Each year, PULSE focuses on one central topic. In 2018, it was cardiology.

That same year, PULSE turned 10, and Goss was co-president.

A cornerstone of the program has always been to increase diversity in the health care profession by reaching as broad a group of high schoolers as possible, but the program had fallen short in achieving this goal, Chappell-Williams said.

In 2008, when the program began, about 12 percent of its students identified as under-represented minority groups (American Indian, African American/Black, Hispanic/Latinx or two or more races).

Students from five area school districts with larger percentages of underrepresented minorities — Harrisburg School District, Central Dauphin, Steelton-Highspire, Lebanon and Middletown — had few, if any, participants. Part of the problem, Goss and others with PULSE discovered, was that students from those schools didn’t have transportation to and from Hershey.

The three students whose focus so impressed Goss were among the first to take advantage of the transportation option. And now, 25 percent of students come from underrepresented minority groups.

Alexis Robinson, a senior at SciTech High in Harrisburg, attended this year’s PULSE program.
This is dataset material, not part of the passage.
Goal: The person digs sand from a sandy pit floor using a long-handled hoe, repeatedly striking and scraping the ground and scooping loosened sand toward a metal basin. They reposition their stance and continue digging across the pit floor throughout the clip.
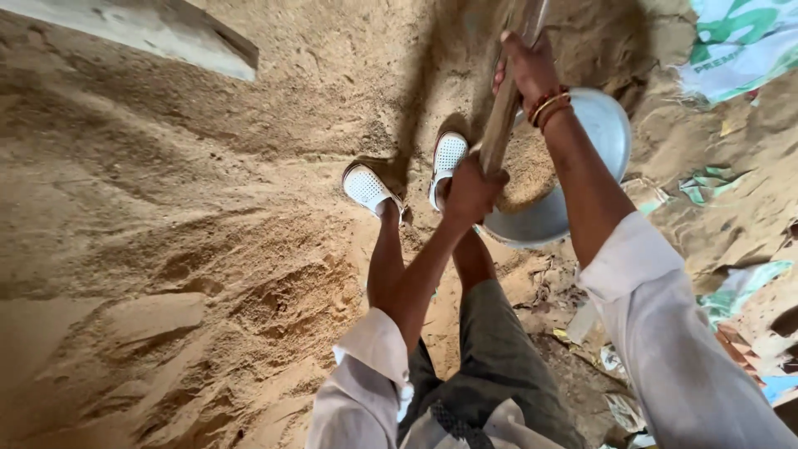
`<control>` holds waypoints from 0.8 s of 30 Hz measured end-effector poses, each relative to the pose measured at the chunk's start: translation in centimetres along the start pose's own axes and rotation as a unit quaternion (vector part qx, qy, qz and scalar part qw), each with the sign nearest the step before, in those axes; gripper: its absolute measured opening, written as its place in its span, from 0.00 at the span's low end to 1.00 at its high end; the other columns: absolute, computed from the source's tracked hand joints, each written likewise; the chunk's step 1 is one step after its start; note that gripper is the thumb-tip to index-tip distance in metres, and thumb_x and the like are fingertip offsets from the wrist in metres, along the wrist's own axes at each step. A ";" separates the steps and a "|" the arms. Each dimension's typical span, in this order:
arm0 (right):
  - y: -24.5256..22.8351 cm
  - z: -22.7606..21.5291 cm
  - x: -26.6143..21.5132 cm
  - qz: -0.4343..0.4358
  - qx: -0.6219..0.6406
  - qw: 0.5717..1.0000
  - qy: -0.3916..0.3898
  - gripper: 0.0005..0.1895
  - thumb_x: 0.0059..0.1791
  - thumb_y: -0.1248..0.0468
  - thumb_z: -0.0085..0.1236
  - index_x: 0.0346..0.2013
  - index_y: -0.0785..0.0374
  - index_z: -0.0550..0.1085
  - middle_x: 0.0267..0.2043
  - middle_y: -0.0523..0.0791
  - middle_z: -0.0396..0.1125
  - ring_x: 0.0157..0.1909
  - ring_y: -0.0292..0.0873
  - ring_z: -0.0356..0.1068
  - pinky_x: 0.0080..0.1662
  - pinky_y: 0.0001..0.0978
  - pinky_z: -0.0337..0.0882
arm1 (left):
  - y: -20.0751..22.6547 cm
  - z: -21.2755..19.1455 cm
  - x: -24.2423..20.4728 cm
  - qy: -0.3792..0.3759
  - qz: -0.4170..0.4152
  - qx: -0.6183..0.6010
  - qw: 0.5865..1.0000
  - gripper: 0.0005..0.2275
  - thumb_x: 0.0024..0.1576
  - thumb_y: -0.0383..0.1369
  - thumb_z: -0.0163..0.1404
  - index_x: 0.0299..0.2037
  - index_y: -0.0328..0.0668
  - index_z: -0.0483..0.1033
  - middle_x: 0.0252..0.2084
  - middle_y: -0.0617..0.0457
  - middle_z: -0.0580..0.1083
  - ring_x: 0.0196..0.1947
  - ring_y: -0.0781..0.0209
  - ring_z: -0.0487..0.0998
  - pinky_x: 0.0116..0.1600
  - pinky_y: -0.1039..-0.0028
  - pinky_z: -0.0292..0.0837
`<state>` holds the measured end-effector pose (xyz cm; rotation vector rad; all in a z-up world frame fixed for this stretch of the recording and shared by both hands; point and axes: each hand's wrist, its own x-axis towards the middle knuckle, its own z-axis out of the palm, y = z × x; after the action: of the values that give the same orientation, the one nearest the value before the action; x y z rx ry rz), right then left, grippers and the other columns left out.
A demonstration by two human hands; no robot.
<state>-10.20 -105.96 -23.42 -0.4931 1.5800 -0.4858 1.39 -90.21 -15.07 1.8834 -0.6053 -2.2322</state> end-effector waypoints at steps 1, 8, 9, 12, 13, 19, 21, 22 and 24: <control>-1.1 0.5 -1.0 0.032 -0.036 0.999 0.022 0.13 0.56 0.57 0.57 0.46 0.61 0.66 0.24 0.42 0.66 0.23 0.38 0.70 0.27 0.36 0.77 | -0.3 0.4 -0.7 0.017 0.020 -0.009 1.000 0.23 0.53 0.35 0.54 0.56 0.26 0.69 0.27 0.41 0.78 0.16 0.55 0.76 0.22 0.66 0.76; 5.7 2.1 -6.7 0.107 -0.062 0.992 -0.003 0.13 0.54 0.60 0.56 0.48 0.64 0.67 0.22 0.44 0.67 0.21 0.40 0.69 0.24 0.34 0.73 | -1.6 0.4 -11.6 0.093 0.045 -0.173 0.980 0.36 0.51 0.33 0.51 0.73 0.45 0.52 0.38 0.48 0.75 0.17 0.40 0.76 0.20 0.56 0.71; 13.7 -8.8 -14.4 0.115 -0.062 0.991 -0.003 0.13 0.54 0.60 0.56 0.48 0.64 0.67 0.22 0.44 0.67 0.21 0.40 0.69 0.24 0.34 0.73 | -7.0 6.0 -14.7 0.093 0.037 -0.173 0.980 0.36 0.51 0.33 0.51 0.73 0.45 0.52 0.38 0.48 0.75 0.17 0.40 0.76 0.20 0.56 0.71; 17.0 9.4 -7.2 -0.443 0.099 0.771 -0.447 0.28 0.53 0.44 0.46 0.52 0.66 0.72 0.39 0.56 0.65 0.37 0.50 0.68 0.40 0.42 0.71 | -15.2 -3.1 -14.3 0.149 0.251 0.203 0.935 0.19 0.52 0.34 0.58 0.48 0.47 0.60 0.31 0.43 0.73 0.22 0.44 0.76 0.23 0.58 0.70; 14.5 12.2 -13.6 -0.135 -0.009 0.959 -0.248 0.27 0.53 0.53 0.50 0.62 0.61 0.59 0.36 0.57 0.68 0.29 0.48 0.68 0.32 0.41 0.72 | -21.3 -2.3 -17.0 0.169 0.315 0.324 0.876 0.15 0.52 0.34 0.60 0.40 0.48 0.62 0.29 0.42 0.72 0.24 0.46 0.76 0.24 0.59 0.69; 20.1 5.9 -16.0 0.112 0.032 0.992 -0.055 0.26 0.54 0.61 0.58 0.60 0.68 0.58 0.32 0.46 0.70 0.22 0.44 0.72 0.23 0.40 0.77 | -14.9 -1.8 -18.9 0.082 -0.091 -0.049 0.991 0.12 0.53 0.34 0.55 0.38 0.33 0.69 0.17 0.46 0.69 0.14 0.54 0.74 0.19 0.64 0.70; 21.5 5.3 -13.6 0.146 -0.056 0.986 -0.049 0.22 0.55 0.61 0.58 0.56 0.71 0.61 0.27 0.48 0.70 0.22 0.44 0.72 0.23 0.39 0.77 | -13.7 -2.3 -18.5 0.078 -0.090 -0.044 0.992 0.14 0.53 0.35 0.57 0.39 0.34 0.69 0.17 0.49 0.69 0.13 0.58 0.74 0.18 0.67 0.70; 23.3 4.8 -12.2 0.142 -0.037 0.988 -0.055 0.19 0.56 0.62 0.58 0.51 0.74 0.64 0.26 0.49 0.69 0.21 0.44 0.71 0.22 0.39 0.75 | -13.5 -2.3 -18.4 0.062 -0.101 -0.061 0.991 0.14 0.54 0.35 0.56 0.40 0.32 0.69 0.18 0.49 0.69 0.13 0.58 0.73 0.18 0.66 0.70; 22.5 4.8 -12.3 0.138 -0.021 0.988 -0.066 0.17 0.57 0.62 0.58 0.46 0.77 0.67 0.25 0.50 0.68 0.20 0.44 0.70 0.22 0.39 0.73 | -13.7 -2.2 -19.0 0.048 -0.113 -0.084 0.989 0.15 0.54 0.35 0.56 0.42 0.30 0.68 0.18 0.49 0.69 0.13 0.59 0.71 0.18 0.66 0.70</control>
<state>-5.18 -80.57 -26.80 -0.3243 1.5034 -0.2044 9.07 -71.17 -3.60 2.0455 -0.1897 -2.2238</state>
A year ago, her grandmother died of heart disease, so the cardiology theme spoke to her.

“Being able to tie my passion for science into something close to home made me more intrigued through every session,” she said. “I’ve always wanted to be a doctor, but the program inspired me to make cardiology my specialty.”

After participating in the PULSE program, Goss volunteered to help teach it. A year later, she and co-president Maegan Tupino took over its administration. The two recommitted to making the program more representative of its surrounding communities by partnering with the Office for Diversity, Equity and Inclusion.

“As a Native Hawaiian, I represent a minority background,” Tupino said, “so this was a huge deal to me.”

For a final project, the entire class was separated into small groups to create poster presentations. Medical students judged each presentation.

When the first-place award was given, the winning group jumped up and down and hugged one another.

Three of the winners had ridden to Hershey that day via transportation the PULSE leaders arranged through funding from the diversity office.

And two were female students Goss had noticed in the front row that first day.

“I have been taught the value of diversity and the importance of equal opportunity for years,” Goss said, “but I had never seen the result firsthand like I did when I was watching those students celebrate their first-place prize.”

A group of approximately 40 high school students and adults look at different poster presentations during Penn State College of Medicine’s PULSE program in 2018. The posters feature cardiology topics and are printed on large sheets of vinyl mounted on screens. The group is in a large conference room. A table and chairs with winter coats hanging on them are in the foreground.

PULSE participants gather for the program’s culminating event, the poster session.